[Opening Data segment section]
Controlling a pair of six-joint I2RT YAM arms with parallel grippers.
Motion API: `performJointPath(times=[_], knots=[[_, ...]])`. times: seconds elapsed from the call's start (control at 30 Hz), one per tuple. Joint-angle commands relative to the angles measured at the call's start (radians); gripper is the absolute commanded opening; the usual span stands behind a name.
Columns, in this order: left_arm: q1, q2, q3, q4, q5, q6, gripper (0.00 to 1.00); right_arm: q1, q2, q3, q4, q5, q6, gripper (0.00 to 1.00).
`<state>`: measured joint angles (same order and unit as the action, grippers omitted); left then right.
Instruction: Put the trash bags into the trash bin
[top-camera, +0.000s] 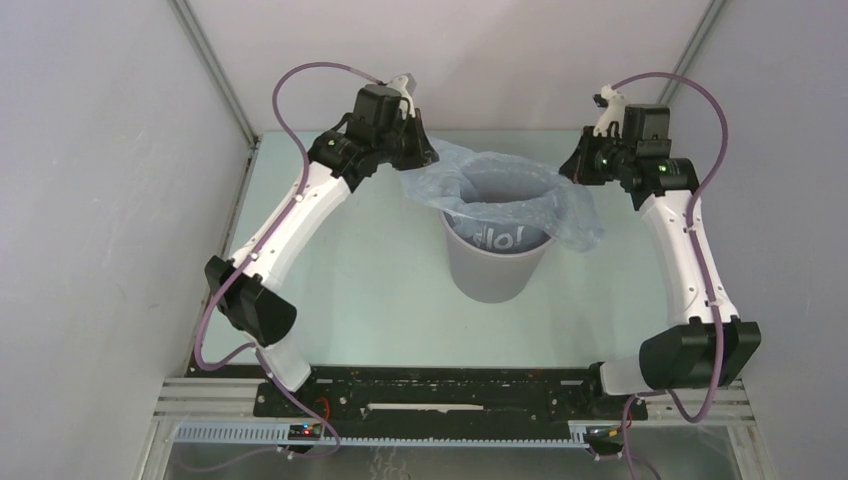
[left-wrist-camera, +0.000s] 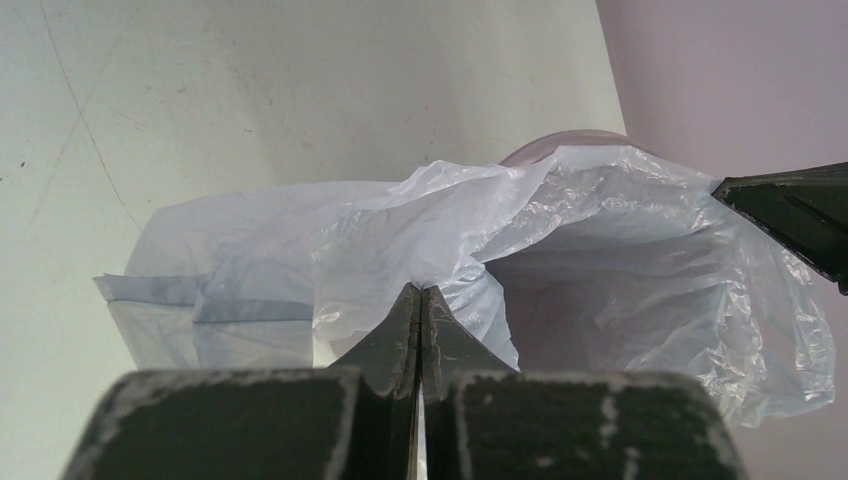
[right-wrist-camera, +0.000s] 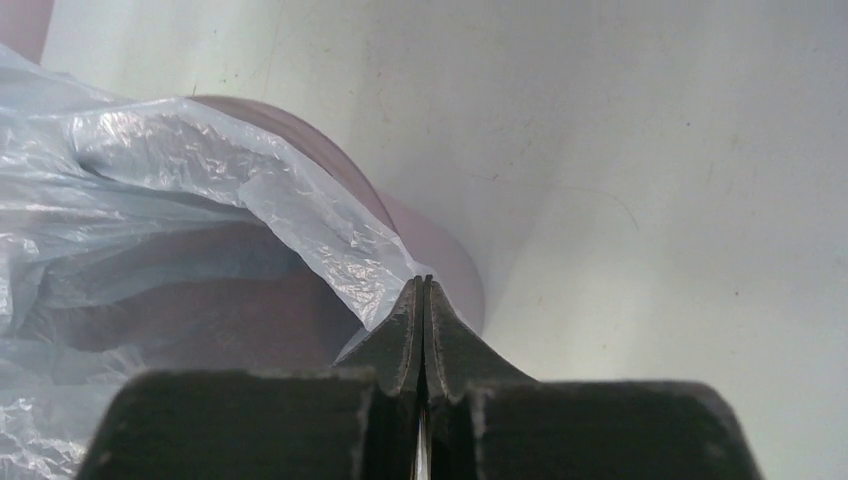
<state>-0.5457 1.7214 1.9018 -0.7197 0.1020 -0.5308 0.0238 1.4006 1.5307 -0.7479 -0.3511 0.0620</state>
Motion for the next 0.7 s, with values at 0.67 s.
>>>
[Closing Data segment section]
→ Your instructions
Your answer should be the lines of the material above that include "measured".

→ Answer space
Motion API: `performJointPath(times=[_], knots=[[_, ...]])`. times: seconds elapsed from the call's start (control at 30 Hz), one per tuple. Joint-angle commands relative to the angles measured at the call's start (radians); gripper is the absolute commanded opening; the usual span stands behind a name.
`<state>`: measured joint angles (same order and unit as the action, grippers omitted); left then right.

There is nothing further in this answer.